Military personnel. Among the 38 cases of malaria confirmed in U.S. military personnel, 25 cases were acquired from Asia (19 cases from Afghanistan and six cases from South Korea), 12 were from Africa (three cases from Africa, unspecified; five from West Africa; three from Eastern Africa; and one from Central Africa); and the country of acquisition was not reported for one case. Four military patients acquired malaria after traveling to Africa to visit friends and relatives, and travel was not deployment related. Twenty-five (65.8%) U.S. military personnel reported taking any prophylaxis; of these, seven (28.0%) took all doses of a correct regimen. Eleven P. falciparum and one P. ovale infections were acquired by U.S. military members who had traveled to Africa. Of the 25 military patients who had traveled to Asia, 24 infections were confirmed as P. vivax, and one patient did not have the species confirmed. The one military patient for whom the country of origin was unknown was infected with P. falciparum. Of the 25 military personnel who acquired malaria in Asia, complete information on the date of return to the United States after travel and the onset date was available for 22, and the mean time from the travel return date to symptom onset was 186.6 days. Four U.S. military patients had severe illness, two with P. falciparum acquired in Africa or an unknown country, and two with P. vivax acquired in Afghanistan. All four military patients with severe illness were treated with IV medication for severe malaria (three with quinidine and one with artesunate). All U.S. military patients recovered from their illness.
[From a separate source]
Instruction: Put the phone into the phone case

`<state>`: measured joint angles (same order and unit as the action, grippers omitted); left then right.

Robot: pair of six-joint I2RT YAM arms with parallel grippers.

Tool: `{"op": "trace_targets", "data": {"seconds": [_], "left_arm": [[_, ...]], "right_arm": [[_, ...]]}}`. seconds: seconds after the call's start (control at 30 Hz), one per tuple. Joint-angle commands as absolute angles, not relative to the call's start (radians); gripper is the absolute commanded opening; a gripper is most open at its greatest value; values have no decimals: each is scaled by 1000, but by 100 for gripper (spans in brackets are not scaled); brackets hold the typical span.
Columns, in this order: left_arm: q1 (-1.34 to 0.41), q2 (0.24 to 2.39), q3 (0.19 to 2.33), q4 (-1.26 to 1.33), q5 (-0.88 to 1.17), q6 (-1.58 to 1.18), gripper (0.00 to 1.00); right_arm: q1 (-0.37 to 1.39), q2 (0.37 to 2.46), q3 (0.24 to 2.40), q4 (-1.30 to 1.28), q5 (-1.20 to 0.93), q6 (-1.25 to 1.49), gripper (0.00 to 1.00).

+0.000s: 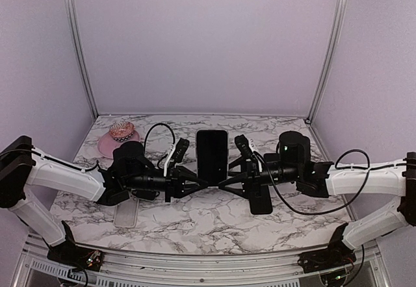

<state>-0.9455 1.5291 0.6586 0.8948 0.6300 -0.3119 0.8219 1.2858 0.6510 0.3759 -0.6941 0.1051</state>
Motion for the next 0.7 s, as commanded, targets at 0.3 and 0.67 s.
{"op": "trace_targets", "data": {"seconds": [0.3,0.67], "left_arm": [[-933,1568,621,981,648,-392,0],[-866,1499,804,115,-83,-351,99]], "right_arm": [[790,1377,739,420,-684,252,1],[671,1510,720,209,-675,477,0]]}}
Pregnant women. Of 683 women, 19 (2.8%) were pregnant, 15 had uncomplicated illness, and four pregnant women had severe malaria. All pregnant women acquired malaria in Africa; 15 were P. falciparum, one was P. vivax, and three had infections where the species was not determined. The residence status for all pregnant women was reported, and 11 were U.S. residents (nonmilitary). Of the 11 pregnant women who were U.S. residents, nine traveled to visit friends and relatives, one for tourism, and one for an unknown reason. Of the eight non-U.S. residents who traveled to the United States, four were refugees or immigrants, two visited friends or family, and one each traveled to the United States for a medical reason or for an unknown reason. Five pregnant women reported having a history of malaria in the 12 months before the current illness, and four of them were non-U.S. residents.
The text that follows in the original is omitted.